> Task to carry out
The whole listing should come back exactly as written, except for the pictures.

> Exercise data

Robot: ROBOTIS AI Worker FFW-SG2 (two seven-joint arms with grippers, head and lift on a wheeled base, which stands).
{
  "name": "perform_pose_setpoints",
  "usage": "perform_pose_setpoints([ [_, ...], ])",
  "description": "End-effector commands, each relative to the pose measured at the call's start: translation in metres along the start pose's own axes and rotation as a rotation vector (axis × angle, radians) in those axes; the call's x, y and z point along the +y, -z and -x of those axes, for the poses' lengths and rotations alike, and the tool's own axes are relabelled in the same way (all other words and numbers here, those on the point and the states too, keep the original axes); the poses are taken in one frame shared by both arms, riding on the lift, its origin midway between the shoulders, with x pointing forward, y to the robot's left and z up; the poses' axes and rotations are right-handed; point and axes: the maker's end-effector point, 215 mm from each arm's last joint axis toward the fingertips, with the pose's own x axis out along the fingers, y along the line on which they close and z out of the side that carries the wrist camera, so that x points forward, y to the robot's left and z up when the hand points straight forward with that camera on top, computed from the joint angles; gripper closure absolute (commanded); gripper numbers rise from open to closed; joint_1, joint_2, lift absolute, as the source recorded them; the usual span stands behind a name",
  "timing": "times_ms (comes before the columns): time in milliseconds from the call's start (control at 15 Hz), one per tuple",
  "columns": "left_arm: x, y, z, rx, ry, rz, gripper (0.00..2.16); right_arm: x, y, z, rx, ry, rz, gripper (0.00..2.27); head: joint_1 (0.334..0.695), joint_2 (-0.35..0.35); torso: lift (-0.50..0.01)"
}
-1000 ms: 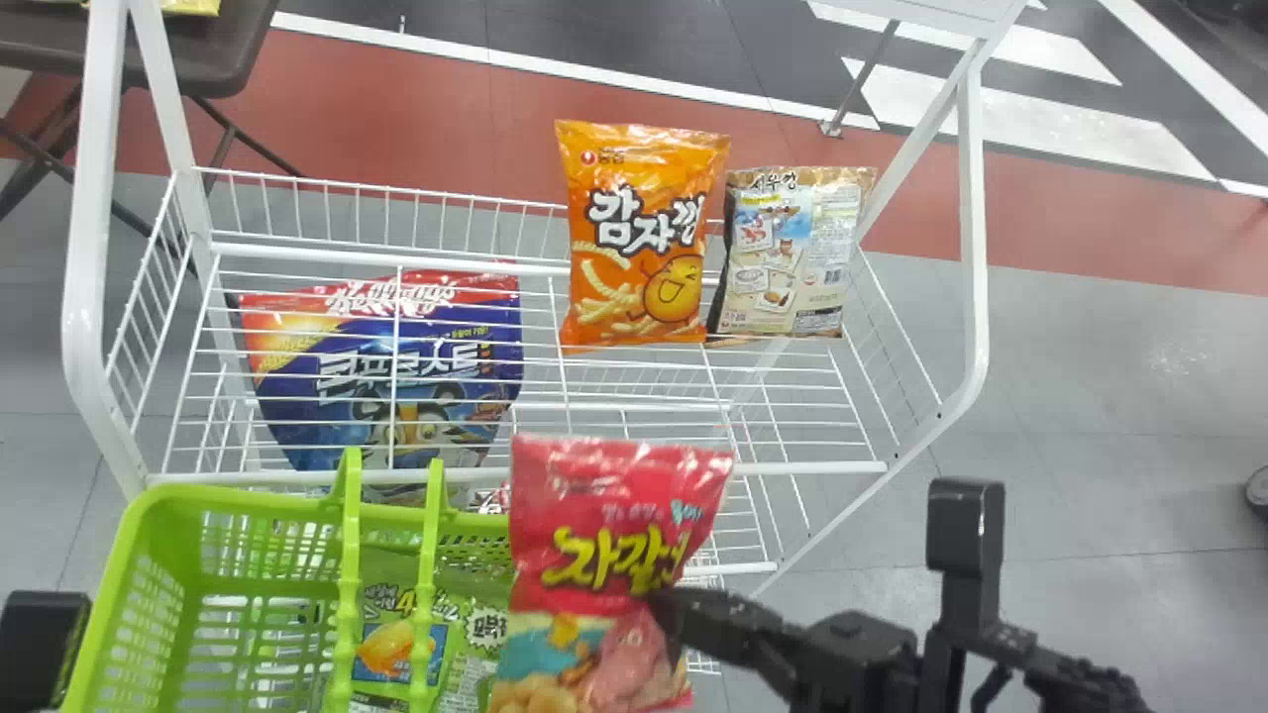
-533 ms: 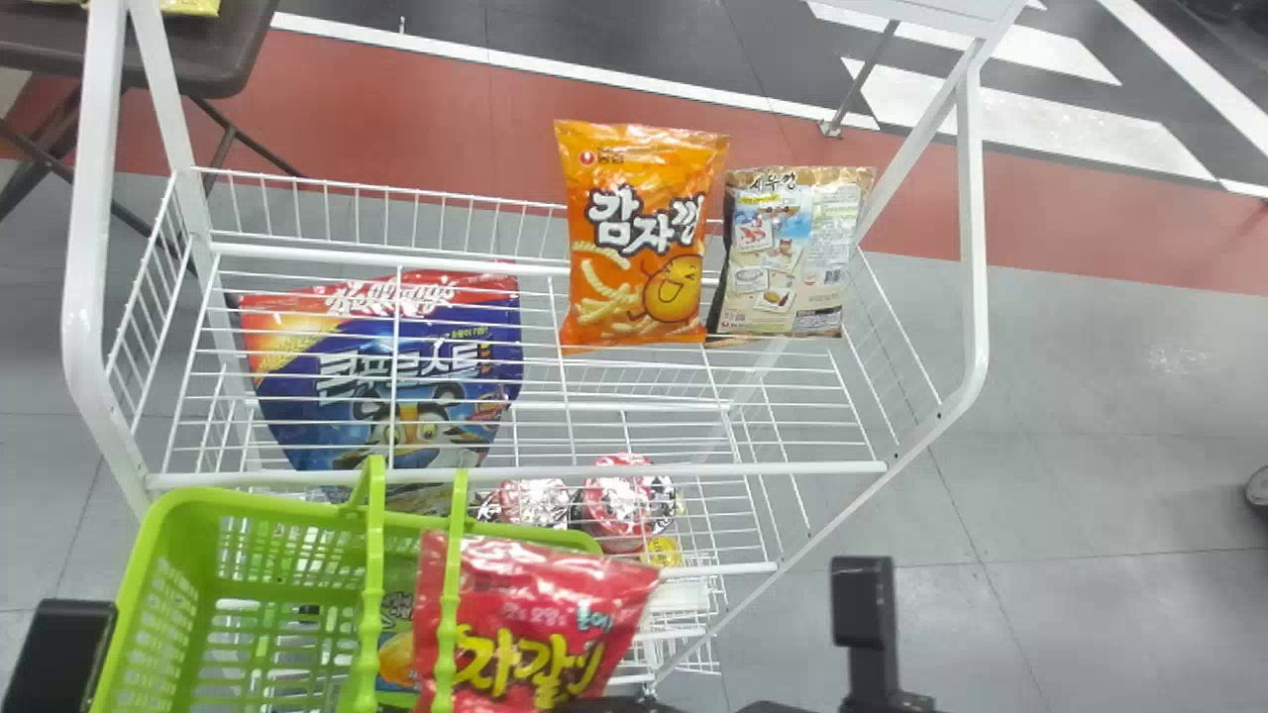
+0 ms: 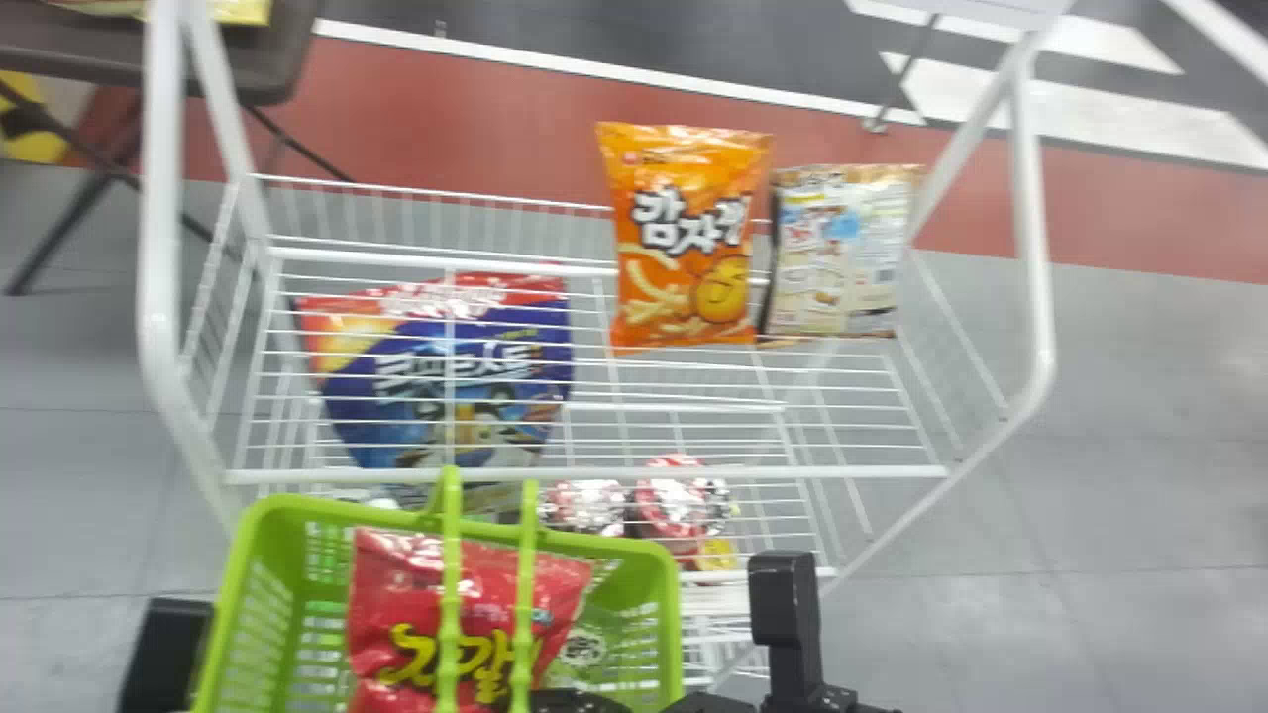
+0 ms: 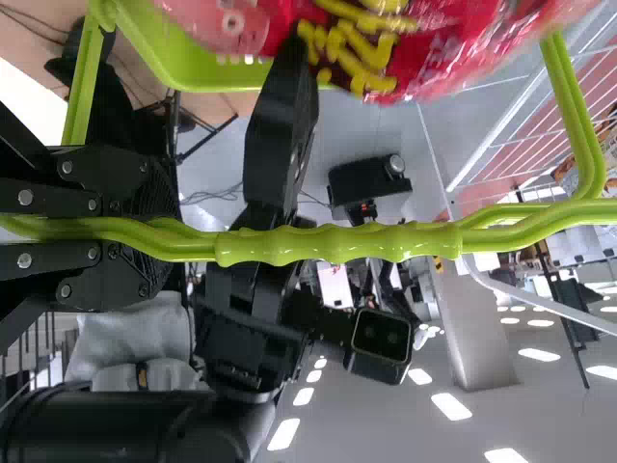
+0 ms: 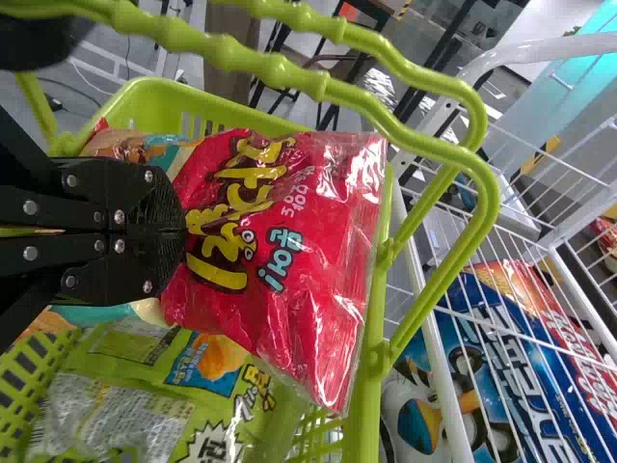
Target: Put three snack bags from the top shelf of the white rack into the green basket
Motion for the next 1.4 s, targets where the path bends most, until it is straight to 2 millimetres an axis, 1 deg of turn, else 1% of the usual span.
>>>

> Solution to the exercise
Robot: ROBOTIS AI Worker FFW-SG2 (two seven-joint arms with grippers, head and lift on a wheeled base, which stands).
{
  "name": "perform_pose_setpoints",
  "usage": "perform_pose_setpoints([ [_, ...], ])",
  "description": "End-effector commands, each relative to the pose measured at the call's start: translation in metres along the start pose's own axes and rotation as a rotation vector (axis × angle, radians) in those axes; the call's x, y and z point along the +y, -z and -x of those axes, for the poses' lengths and rotations alike, and the tool's own axes are relabelled in the same way (all other words and numbers here, those on the point and the states too, keep the original axes); the poses are taken in one frame shared by both arms, riding on the lift, its origin midway between the shoulders, with x pointing forward, y to the robot's left and z up; the poses' axes and rotations are right-handed; point and axes: the maker's end-effector point, 215 mm from each arm's last joint axis toward the fingertips, with the pose's own x axis out along the fingers, y along the line on which they close and z out of the side that carries the wrist camera, so that x points forward, y to the robot's left and z up when the hand points straight forward with that camera on top, computed from the joint angles; gripper closure absolute (commanded); gripper numbers rise from open to closed; joint_1, joint_2, lift absolute, as the source recorded them; the usual span stands behind a name",
  "timing": "times_ms (comes before the columns): time in milliseconds from the call's start (control at 15 Hz), one per tuple",
  "columns": "left_arm: x, y, z, rx, ry, rz, gripper (0.00..2.16); right_arm: x, y, z, rx, ry, rz, gripper (0.00..2.27); head: joint_1 (0.334..0.695), joint_2 (-0.35..0.35); torso: lift (-0.50..0.01)"
}
-1000 ms: 
-533 ms: 
+0 ms: 
+0 ms: 
+0 ms: 
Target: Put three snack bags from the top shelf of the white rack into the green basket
Motion for the next 1.4 s, targets where the path bends most, until it is straight to 2 millimetres an axis, 1 deg of turn, else 1% of the usual span.
>>>

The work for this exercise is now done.